§ **Problem**
Copy all lines below that use the word "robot".

*** Opening Given data ***

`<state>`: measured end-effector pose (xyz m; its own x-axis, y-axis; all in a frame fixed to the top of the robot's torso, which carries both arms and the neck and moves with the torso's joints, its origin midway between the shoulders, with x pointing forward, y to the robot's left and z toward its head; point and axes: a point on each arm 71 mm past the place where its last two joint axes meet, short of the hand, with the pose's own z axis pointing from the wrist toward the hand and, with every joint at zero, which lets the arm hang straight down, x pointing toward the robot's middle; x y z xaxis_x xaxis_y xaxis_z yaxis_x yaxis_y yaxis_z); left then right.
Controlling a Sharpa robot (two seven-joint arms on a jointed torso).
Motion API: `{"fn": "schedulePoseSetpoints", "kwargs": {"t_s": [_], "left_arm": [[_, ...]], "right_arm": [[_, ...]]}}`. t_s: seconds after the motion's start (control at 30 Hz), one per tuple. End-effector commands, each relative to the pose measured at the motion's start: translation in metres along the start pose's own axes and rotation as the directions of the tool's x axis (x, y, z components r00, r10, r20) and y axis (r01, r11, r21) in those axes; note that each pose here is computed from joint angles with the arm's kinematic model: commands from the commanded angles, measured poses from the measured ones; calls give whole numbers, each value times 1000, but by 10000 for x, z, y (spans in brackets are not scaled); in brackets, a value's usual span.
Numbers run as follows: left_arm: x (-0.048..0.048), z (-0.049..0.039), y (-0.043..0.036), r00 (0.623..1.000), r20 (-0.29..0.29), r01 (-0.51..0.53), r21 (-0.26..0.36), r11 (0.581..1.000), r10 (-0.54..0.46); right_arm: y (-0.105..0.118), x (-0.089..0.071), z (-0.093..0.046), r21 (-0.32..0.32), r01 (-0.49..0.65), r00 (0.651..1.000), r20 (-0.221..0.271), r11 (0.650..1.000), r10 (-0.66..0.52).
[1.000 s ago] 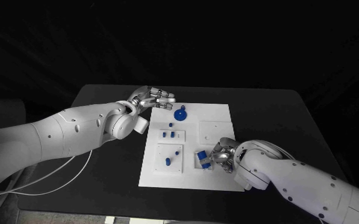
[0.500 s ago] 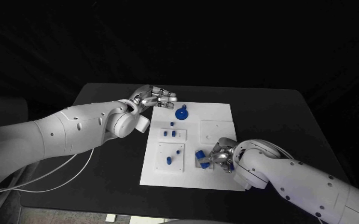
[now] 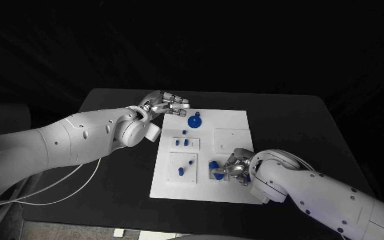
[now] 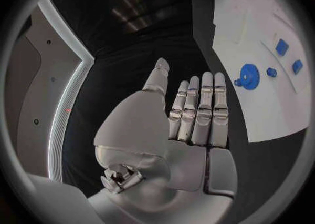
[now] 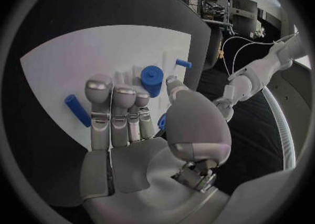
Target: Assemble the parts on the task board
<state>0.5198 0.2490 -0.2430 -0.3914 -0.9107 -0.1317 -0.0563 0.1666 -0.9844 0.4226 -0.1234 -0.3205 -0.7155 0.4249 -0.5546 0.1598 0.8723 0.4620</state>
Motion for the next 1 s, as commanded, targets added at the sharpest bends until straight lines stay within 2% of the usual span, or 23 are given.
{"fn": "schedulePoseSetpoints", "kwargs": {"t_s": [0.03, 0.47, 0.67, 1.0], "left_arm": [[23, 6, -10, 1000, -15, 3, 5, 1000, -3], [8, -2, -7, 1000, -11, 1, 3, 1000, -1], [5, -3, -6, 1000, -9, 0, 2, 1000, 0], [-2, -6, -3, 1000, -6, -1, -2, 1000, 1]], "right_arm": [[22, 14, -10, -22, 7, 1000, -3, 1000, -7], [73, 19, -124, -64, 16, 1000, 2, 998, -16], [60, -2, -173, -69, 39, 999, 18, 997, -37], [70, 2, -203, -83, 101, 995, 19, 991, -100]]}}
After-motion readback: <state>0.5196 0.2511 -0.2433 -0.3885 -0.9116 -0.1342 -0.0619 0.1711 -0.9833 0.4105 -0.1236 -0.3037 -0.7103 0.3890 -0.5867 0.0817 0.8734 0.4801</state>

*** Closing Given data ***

§ **Result of this task**
`<state>`: measured end-effector pose (xyz m; its own x-axis, y-axis; all in a frame fixed to the top of the robot's torso, which carries both arms and the neck and moves with the torso's joints, its origin midway between the shoulders, with x pointing forward, y to the robot's left and z toward its head; point and axes: a point on each arm 71 mm past the place where its last two joint axes meet, short of the hand, with the pose's own z axis pointing from the wrist toward the hand and, with every joint at zero, which lets the arm hang straight down, x pointing toward the robot's middle; x y z xaxis_x xaxis_y xaxis_z yaxis_x yaxis_y yaxis_z); left then right.
Controlling a Sharpa robot (two seven-joint arms on a jointed torso).

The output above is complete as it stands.